I really am not a pessimist by nature, and I admittedly get a little tired of the “triple top” as an indicator of doom and the crap about how stocks are dead. I am a long-term investor, and right now I am almost fully invested.
However, there’s no denying that there are significant problems ahead for the global economy. As I wrote recently in a recap of PMI stats, manufacturing around the world is in ugly shape — and where there are signs of life, there still aren’t any jobs. The eurozone debt crisis and American “fiscal cliff” are serious obstacles to overcome.
But I don’t want to get lost in the headlines of policy and macoeconomic data points. The biggest concern for investors should be the individual companies they own and their unique risks and opportunities even in these troubled times.
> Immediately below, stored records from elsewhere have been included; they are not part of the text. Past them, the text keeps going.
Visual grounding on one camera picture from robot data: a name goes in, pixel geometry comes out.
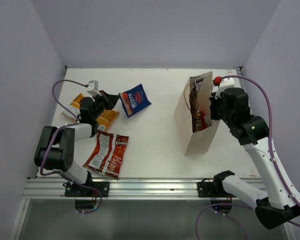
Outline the blue Burts crisps bag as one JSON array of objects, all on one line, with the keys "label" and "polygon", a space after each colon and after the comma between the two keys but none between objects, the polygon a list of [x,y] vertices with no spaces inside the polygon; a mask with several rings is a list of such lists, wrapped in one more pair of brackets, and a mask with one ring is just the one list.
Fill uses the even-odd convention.
[{"label": "blue Burts crisps bag", "polygon": [[119,93],[119,99],[121,100],[123,110],[128,118],[152,104],[148,100],[142,84]]}]

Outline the brown snack bag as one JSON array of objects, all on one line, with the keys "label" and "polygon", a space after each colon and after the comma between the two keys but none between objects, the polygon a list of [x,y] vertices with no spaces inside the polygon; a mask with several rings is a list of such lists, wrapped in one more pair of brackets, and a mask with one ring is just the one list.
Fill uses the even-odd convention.
[{"label": "brown snack bag", "polygon": [[190,104],[190,113],[191,113],[191,122],[192,122],[192,132],[200,132],[201,128],[201,116],[200,116],[200,106],[198,100],[199,90],[203,83],[204,78],[196,77],[195,80],[191,80],[189,87],[189,104]]}]

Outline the pink snack bag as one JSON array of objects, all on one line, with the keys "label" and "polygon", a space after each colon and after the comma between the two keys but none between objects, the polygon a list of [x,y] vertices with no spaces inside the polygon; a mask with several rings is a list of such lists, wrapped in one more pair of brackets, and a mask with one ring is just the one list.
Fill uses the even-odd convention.
[{"label": "pink snack bag", "polygon": [[200,111],[200,122],[201,122],[201,127],[200,127],[201,131],[211,126],[208,116],[203,111]]}]

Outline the beige paper bag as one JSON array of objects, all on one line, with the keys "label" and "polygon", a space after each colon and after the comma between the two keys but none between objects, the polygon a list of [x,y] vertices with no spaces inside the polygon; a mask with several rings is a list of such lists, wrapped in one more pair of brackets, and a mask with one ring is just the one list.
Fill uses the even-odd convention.
[{"label": "beige paper bag", "polygon": [[182,153],[185,156],[206,153],[216,135],[219,122],[211,119],[209,100],[213,72],[191,76],[174,110]]}]

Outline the red Doritos bag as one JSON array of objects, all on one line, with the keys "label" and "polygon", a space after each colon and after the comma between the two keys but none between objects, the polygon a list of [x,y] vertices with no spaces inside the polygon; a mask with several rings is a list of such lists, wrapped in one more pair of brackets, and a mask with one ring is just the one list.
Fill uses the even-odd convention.
[{"label": "red Doritos bag", "polygon": [[128,142],[128,136],[99,130],[96,134],[96,146],[83,167],[118,179]]}]

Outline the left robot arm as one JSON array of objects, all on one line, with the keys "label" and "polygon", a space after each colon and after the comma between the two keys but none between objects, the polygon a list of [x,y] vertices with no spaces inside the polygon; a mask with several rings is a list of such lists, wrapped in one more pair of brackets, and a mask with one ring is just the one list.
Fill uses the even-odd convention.
[{"label": "left robot arm", "polygon": [[40,175],[58,174],[76,184],[76,190],[82,196],[91,195],[94,190],[92,177],[88,170],[74,160],[75,143],[97,134],[97,118],[105,110],[112,110],[119,98],[118,94],[108,94],[101,90],[95,96],[80,100],[79,114],[75,116],[74,123],[60,127],[45,126],[34,154],[34,163],[39,167]]}]

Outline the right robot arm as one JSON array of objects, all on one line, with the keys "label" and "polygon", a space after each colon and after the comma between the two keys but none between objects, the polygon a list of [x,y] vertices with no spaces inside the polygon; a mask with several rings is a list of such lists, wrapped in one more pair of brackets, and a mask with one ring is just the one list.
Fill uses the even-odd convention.
[{"label": "right robot arm", "polygon": [[227,170],[214,176],[213,192],[231,194],[250,206],[260,223],[271,230],[300,216],[300,193],[274,150],[267,123],[250,113],[248,94],[238,87],[213,92],[210,116],[223,120],[255,164],[265,190],[259,190]]}]
And right now, it’s important to look at two factors above all else: dividends and top-line revenue. Because these two numbers — to me — are the figures that will make or break an equity in 2013.
Dividends As an Indicator
According to Political Calculations, the momentum behind dividend increases has waned and dividend cuts are becoming more frequent. In fact, dividend cuts are at their highest level since 2010, passed only by the horrific period of late 2008 and early 2009 where the financial crisis gutted quarterly distributions at a host of stocks — most notably financials like Bank of America (NYSE:BAC) and Citigroup (NYSE:C), which now pay a mere penny per share per quarter.
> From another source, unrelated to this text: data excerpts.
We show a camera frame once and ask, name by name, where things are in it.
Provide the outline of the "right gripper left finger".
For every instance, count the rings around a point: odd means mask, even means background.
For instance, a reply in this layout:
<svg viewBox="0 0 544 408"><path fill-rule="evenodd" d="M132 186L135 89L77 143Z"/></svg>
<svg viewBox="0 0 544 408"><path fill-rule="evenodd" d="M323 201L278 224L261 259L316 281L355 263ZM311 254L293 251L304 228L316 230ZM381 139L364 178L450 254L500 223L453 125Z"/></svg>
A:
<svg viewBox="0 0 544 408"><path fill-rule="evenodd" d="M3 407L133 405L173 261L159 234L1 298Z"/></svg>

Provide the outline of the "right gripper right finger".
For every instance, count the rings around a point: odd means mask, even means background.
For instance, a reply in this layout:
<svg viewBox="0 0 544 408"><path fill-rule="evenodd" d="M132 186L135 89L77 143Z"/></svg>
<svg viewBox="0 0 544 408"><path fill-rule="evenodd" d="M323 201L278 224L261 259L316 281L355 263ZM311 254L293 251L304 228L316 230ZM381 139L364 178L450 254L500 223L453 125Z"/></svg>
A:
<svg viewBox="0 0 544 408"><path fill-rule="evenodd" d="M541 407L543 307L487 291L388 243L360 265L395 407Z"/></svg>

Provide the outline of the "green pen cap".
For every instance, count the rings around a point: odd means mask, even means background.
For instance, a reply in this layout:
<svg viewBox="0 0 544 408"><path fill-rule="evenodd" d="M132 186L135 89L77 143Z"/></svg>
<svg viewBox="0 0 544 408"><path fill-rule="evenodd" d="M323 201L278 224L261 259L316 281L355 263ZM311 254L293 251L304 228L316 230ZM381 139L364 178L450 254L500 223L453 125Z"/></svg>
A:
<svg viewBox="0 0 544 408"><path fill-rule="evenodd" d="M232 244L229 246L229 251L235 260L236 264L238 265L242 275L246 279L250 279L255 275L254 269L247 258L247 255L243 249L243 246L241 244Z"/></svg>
There is a clear correlation between an absence of dividends and a hard economic environment. Anyone watching distributions dwindle in 2008 should have heard alarm bells going off that companies were hunkering down for hard times.
Consider recent dividend cuts. J.C. Penney (NYSE:JCP) suspended its dividend amid its rather painful reinvention as a retailer. Much-maligned strip mall store RadioShack (NYSE:RSH) killed its payout, too, as did battered grocer SuperValu (NYSE:SVU). All of these businesses have different stories, but share one thing — there aren’t a lot of profits to come by in the current environment, so they are hunkering down to save cash.
Revenue As an Indicator
A host of stocks this quarter have met or exceeded earnings expectations. But profits matter only slightly — the big story right now is the fact that most corporations are seeing bigger profits as they squeeze workers and customers for more cash and cut out costs from their employees and operations.
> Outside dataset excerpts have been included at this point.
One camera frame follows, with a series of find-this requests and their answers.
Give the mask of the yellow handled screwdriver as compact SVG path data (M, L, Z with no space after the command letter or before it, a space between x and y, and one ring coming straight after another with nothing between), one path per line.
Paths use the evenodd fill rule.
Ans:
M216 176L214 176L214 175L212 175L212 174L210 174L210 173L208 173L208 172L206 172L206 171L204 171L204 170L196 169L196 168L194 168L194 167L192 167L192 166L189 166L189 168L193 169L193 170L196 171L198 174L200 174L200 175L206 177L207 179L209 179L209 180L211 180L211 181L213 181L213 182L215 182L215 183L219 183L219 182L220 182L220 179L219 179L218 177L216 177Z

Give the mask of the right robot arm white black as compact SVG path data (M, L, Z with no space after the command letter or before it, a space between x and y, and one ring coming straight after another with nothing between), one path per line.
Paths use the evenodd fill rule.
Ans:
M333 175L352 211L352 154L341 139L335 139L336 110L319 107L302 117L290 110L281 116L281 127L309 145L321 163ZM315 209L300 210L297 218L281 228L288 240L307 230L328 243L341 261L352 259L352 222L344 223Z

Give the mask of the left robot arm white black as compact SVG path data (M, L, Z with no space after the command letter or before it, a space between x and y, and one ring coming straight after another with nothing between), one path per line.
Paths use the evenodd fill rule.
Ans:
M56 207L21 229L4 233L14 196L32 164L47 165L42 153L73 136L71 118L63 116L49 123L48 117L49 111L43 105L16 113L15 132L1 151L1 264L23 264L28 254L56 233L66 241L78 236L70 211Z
As InvestorPlace writer Dan Burrows puts it bluntly, the bottom is about to fall out of those earnings as the top line fails to grow. You simply can’t cut your way to growth.
Consider both Hewlett-Packard (NYSE:HPQ) and Dell (NASDAQ:DELL). Both are in the middle of big cost-cutting moves to offset continued slides in revenue.
Maybe you want to blame that on the disruptive nature of mobile technology or mismanagement at the dumpster fire that is HP. After all, the company has spent well more than $40 billion in buybacks across the past five years, and the current market cap of the company is only $35 billion right now as the stock hovers at 2005 levels.